*Brief*: Reproduce, exactly and in full, only the lines below from the one containing "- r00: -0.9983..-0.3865" through the one containing "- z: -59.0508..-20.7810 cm".

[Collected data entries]
--- START ---

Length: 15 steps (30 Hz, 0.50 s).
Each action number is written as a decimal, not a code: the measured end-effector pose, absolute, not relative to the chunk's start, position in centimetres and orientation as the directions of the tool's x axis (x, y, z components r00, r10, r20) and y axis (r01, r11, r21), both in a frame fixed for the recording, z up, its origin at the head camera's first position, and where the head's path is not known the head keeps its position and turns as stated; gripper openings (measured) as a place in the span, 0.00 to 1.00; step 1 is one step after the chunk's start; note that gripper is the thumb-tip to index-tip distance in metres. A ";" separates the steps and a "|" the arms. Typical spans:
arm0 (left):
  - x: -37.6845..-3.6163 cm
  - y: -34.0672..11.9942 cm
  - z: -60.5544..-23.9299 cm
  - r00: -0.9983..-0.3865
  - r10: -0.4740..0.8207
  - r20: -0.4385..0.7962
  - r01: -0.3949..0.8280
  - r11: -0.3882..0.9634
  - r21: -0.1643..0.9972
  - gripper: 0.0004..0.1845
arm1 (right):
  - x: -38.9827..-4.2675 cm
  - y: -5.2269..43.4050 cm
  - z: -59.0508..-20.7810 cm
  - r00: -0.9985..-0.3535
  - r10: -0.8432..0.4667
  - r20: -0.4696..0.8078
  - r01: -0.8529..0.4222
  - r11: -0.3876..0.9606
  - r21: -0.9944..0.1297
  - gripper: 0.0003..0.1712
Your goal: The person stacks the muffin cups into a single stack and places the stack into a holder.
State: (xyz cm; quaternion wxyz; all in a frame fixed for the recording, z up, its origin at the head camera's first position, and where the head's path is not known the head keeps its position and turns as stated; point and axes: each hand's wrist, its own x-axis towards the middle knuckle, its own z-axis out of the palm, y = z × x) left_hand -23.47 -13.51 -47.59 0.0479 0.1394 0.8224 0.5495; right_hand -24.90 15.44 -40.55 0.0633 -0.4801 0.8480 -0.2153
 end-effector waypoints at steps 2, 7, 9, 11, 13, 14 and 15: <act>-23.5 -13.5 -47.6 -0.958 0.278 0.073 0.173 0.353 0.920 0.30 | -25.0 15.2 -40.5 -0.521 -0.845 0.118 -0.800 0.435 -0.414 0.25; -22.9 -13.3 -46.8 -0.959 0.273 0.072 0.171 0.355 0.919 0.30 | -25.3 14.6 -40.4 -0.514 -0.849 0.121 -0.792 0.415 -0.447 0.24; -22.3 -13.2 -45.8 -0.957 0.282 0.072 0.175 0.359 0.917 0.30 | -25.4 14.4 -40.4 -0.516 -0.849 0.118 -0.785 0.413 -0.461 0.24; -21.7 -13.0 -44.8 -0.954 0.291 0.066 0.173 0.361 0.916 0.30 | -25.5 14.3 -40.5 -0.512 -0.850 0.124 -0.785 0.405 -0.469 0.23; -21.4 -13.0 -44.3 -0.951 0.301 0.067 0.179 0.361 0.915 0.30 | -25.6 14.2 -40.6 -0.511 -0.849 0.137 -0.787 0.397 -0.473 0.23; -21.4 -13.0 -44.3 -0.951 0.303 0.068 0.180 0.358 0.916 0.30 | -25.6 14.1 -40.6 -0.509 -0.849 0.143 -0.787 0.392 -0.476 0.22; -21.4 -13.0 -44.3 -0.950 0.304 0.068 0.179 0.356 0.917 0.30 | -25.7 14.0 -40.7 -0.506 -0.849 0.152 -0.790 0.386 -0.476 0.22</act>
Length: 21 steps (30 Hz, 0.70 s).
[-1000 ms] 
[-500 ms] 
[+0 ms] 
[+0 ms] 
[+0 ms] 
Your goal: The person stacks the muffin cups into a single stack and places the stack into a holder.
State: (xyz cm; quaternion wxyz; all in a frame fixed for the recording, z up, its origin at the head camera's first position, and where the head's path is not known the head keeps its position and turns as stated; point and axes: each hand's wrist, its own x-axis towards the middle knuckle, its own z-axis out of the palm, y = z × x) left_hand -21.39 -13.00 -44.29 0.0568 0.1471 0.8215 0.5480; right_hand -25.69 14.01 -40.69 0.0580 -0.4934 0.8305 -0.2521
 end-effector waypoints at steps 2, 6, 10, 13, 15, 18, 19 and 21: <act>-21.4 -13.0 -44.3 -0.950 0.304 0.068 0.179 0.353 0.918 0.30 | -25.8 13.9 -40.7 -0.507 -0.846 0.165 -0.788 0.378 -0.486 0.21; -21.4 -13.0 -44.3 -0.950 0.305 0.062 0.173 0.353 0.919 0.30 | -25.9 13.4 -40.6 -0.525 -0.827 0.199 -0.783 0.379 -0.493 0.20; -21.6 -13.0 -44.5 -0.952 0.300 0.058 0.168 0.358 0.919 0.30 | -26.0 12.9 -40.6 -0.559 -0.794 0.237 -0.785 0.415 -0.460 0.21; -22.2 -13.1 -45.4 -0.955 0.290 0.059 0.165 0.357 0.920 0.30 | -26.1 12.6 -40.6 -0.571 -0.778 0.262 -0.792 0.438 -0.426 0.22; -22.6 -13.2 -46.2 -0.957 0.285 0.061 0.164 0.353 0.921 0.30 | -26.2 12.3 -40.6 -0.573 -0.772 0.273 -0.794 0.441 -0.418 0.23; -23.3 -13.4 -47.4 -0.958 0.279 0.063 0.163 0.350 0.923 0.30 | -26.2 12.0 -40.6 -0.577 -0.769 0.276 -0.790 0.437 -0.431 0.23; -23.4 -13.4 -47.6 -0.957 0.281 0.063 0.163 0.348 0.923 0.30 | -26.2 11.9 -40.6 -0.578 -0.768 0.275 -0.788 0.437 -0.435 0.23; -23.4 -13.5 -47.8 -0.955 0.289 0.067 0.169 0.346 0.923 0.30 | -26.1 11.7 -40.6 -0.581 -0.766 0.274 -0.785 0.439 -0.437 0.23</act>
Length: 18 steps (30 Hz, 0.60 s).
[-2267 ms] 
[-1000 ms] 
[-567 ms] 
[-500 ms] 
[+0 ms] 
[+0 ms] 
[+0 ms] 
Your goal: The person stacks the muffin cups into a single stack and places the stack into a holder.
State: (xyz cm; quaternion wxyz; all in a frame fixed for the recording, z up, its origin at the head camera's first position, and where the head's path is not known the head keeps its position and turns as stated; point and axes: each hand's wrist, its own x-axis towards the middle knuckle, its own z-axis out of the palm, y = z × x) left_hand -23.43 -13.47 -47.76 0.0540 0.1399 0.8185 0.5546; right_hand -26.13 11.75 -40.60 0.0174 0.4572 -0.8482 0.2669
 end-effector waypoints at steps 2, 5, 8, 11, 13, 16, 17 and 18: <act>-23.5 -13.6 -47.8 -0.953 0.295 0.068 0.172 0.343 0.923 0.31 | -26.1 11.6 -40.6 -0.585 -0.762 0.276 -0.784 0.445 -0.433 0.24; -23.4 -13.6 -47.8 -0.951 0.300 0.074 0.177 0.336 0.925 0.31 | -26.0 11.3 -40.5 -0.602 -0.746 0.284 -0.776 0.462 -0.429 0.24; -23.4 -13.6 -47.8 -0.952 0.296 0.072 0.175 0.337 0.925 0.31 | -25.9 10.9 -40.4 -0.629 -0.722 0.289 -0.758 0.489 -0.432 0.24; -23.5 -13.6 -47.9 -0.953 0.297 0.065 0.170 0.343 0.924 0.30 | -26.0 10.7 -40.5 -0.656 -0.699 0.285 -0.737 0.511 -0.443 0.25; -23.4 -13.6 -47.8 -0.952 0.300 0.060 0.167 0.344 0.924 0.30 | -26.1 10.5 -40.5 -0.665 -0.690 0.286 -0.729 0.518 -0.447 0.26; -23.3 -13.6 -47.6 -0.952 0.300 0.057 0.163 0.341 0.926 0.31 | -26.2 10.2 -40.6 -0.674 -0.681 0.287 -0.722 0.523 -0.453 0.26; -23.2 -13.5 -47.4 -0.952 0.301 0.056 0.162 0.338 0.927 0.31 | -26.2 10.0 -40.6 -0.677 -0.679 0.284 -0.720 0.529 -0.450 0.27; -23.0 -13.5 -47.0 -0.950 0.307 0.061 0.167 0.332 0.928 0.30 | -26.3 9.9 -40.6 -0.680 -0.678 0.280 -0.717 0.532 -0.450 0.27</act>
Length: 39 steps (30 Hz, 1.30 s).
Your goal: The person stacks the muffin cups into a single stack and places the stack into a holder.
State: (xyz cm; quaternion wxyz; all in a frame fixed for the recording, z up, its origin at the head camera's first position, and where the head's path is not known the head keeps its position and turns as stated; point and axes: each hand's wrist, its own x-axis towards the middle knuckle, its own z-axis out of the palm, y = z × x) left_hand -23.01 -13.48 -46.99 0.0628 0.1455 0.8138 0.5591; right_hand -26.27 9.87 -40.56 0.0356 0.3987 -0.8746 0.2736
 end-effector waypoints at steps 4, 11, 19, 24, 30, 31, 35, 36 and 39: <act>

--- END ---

*Result for this task*:
  - r00: -0.9983..-0.3865
  - r10: -0.4740..0.8207
  - r20: -0.4385..0.7962
  - r01: -0.3949..0.8280
  - r11: -0.3882..0.9634
  - r21: -0.1643..0.9972
  - gripper: 0.0004..0.1845
arm1 (right):
  - x: -38.9827..-4.2675 cm
  - y: -5.2269..43.4050 cm
  - z: -59.0508..-20.7810 cm

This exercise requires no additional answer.